## PROMPT
Copy out each line of the material in which the word "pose" appears.

────────────────────────────────────────

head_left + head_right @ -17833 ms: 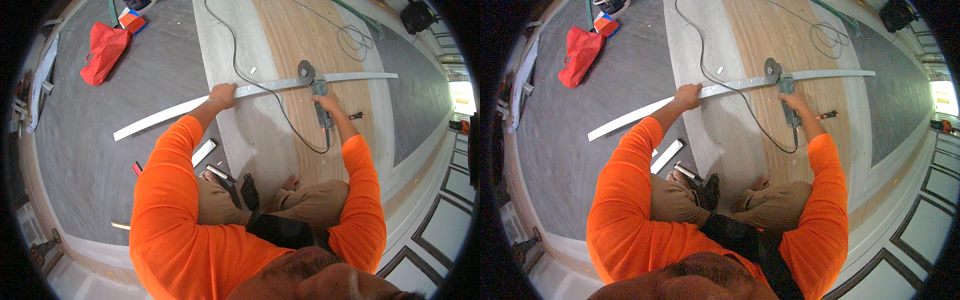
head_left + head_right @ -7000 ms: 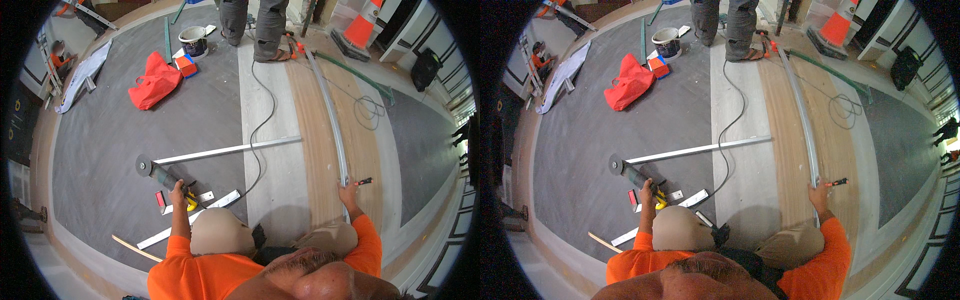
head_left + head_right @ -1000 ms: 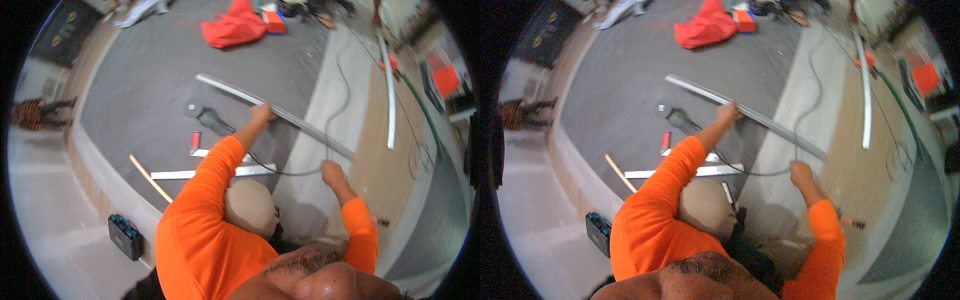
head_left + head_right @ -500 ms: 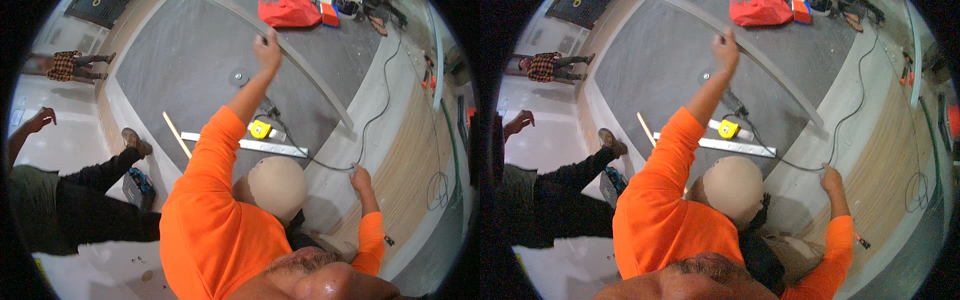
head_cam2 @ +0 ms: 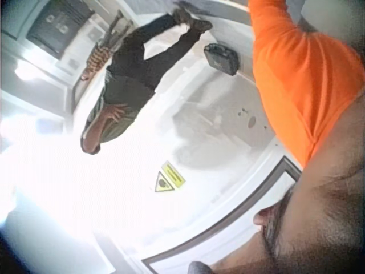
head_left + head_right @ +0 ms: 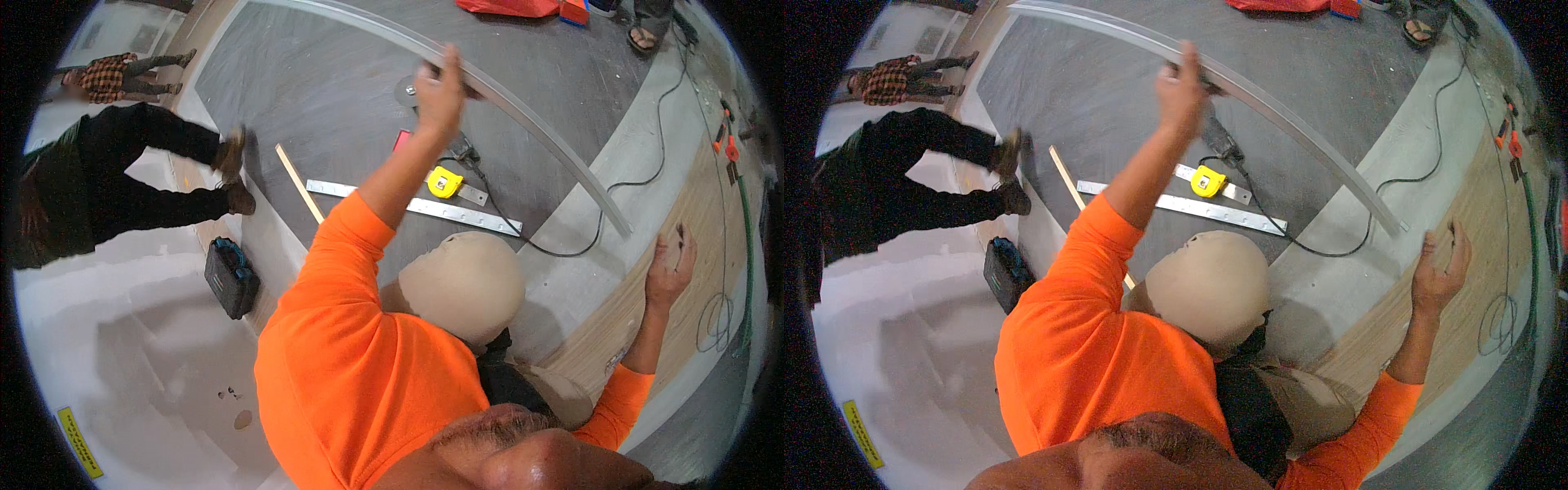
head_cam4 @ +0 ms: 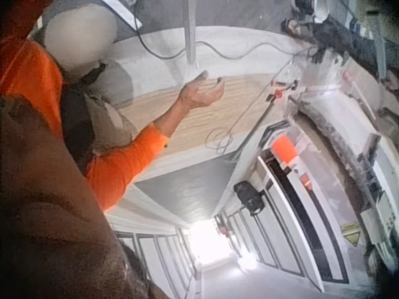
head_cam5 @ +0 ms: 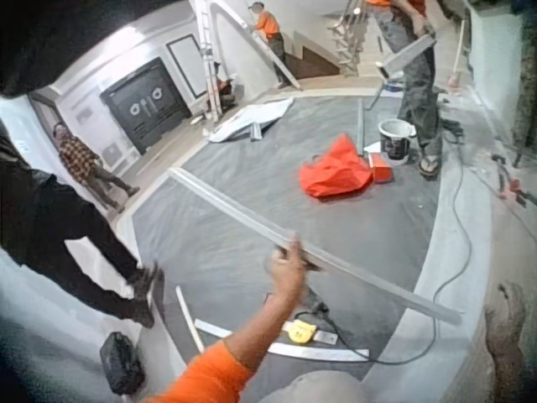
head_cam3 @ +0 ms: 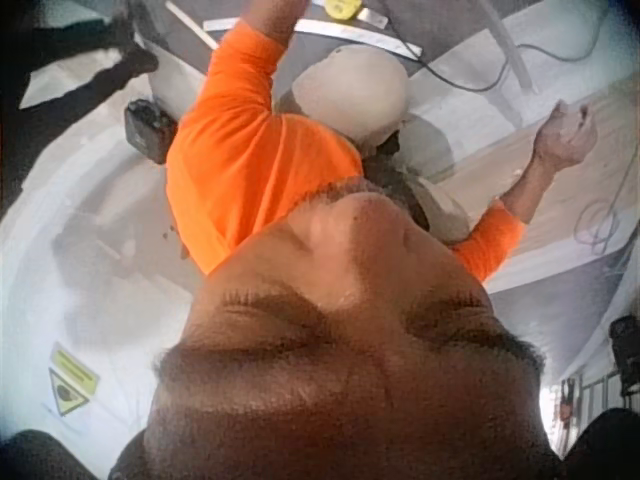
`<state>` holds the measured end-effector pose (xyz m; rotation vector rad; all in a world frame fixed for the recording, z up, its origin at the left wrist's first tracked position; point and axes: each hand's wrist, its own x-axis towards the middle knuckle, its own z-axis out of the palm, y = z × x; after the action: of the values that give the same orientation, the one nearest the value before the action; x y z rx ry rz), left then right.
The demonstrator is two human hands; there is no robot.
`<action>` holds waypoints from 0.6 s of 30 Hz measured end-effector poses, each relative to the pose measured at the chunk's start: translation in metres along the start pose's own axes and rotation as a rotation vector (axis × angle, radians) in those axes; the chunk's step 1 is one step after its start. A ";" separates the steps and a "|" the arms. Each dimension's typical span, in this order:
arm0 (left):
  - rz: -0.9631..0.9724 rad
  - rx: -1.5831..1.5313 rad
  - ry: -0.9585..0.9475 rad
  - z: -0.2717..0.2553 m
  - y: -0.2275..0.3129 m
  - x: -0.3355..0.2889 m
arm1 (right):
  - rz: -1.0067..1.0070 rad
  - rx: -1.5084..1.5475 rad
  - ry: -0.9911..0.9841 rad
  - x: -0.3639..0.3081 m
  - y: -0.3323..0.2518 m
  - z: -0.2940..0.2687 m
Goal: The person measures a long metal strip with a tape measure and marks it with a marker. They then use an angle grinder to cut the metal strip, producing sparks. Finally, the person picks up the cut piece and places it against a wall to check the fit.
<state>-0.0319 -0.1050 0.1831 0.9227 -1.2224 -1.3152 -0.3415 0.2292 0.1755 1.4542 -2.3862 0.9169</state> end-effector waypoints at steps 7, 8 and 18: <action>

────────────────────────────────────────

## YOUR RESPONSE
`<state>` holds the measured end-effector pose (xyz m; rotation vector rad; all in a world frame fixed for the recording, z up, its origin at the left wrist's first tracked position; point and axes: each hand's wrist, its own x-axis towards the middle knuckle, its own z-axis out of the palm, y = z × x; after the action: of the values that give the same orientation, the one nearest the value before the action; x y z rx ry rz), left then right.
`<action>` holds waypoints from 0.6 s of 30 Hz measured end-effector poses, each relative to the pose measured at the chunk's start: translation in metres along the start pose's own axes and rotation as a rotation vector (axis × angle, radians) in those axes; the chunk's step 1 is one step after its start. A ";" separates the steps and a "|" the arms. Each dimension's typical span, in this order:

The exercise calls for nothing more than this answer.